Once the code has been successfully download, must plug the Arduino Uno into the system ensuring that the port is correctly selected and upload the code.  Open the serial monitor to display the training cycles.


The first training cycle managed to finish at 5584.

Showing that the input value from 0 - 9, its target and its output. The error has to be below the success rate to be fully trained. It is stated that if a cycle has not completed by 8000 that it will take ages or will likely never be able to be trained. I will give an image stating exactly this.

The second training cycle was finished at 5216.


XOR Function

We will not insert the XOR function which has a truth table with 2 inputs and 1 output shown below.
We will reconfigure the parameters at the beginning of the code to make it work. It will have 4 input pattern counts, 2 input nodes, no hidden nodes and 1 output nodes. With this function added an error will occur. 

const int PatternCount = 4;

const int InputNodes = 2;

const int HiddenNodes = 0;

const int OutputNodes = 1;


const byte Input[PatternCount][InputNodes] = {

  { 0, 0 },  // 0

  { 0, 1 },  // 1

  { 1, 0 },  // 2

  { 1, 1 },  // 3

 


const byte Target[PatternCount][OutputNodes] = {

  { 0 },  

  { 1 }, 

  { 1 }, 

 { 0},


I had an encounter an error due to a mistake in the input nodes.


Noticing the increase then steady position in the error meant there was an issue and looking back to my code showed a mistake in the entry of the input nodes of 1, 1 and 0, 1 for positions 2 and 3. Once I fixed the mistake, uploaded the code to the Arduino that the problem was only now because of the missing hidden nodes that caused the cycle to continue and never be resolved.
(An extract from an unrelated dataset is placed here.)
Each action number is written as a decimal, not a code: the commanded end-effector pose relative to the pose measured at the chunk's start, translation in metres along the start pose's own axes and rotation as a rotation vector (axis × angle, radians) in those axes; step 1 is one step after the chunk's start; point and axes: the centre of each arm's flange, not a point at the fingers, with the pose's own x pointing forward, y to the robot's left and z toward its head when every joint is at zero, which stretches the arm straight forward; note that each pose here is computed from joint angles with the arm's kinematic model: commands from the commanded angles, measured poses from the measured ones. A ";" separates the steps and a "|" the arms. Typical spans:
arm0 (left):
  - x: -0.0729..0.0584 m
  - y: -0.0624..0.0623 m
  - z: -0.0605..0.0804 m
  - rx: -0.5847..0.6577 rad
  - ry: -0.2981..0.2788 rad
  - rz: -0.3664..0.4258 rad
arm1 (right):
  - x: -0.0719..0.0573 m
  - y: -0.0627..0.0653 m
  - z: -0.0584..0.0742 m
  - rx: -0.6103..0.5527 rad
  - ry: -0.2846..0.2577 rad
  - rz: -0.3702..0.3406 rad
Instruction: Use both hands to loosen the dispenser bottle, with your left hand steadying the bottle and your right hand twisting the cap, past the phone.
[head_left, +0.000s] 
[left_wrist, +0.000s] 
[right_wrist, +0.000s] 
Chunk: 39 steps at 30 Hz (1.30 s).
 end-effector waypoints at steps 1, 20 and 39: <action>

By adding in hidden nodes to the code it allowed the for the training to be carried out as nothing was triggering to give the correct output needed. 

const int PatternCount = 4;

const int InputNodes = 2;

const int HiddenNodes = 3;

const int OutputNodes = 1;


Code Correction

Hidden Nodes inserted


1st cycle of training with hidden nodes

2nd cycle of training with hidden nodes


Footnote

https://www.the-diy-life.com/running-an-artificial-neural-network-on-an-arduino-uno/ 

https://aws.amazon.com/what-is/neural-network/#:~:text=A%20neural%20network%20is%20a,that%20resembles%20the%20human%20brain.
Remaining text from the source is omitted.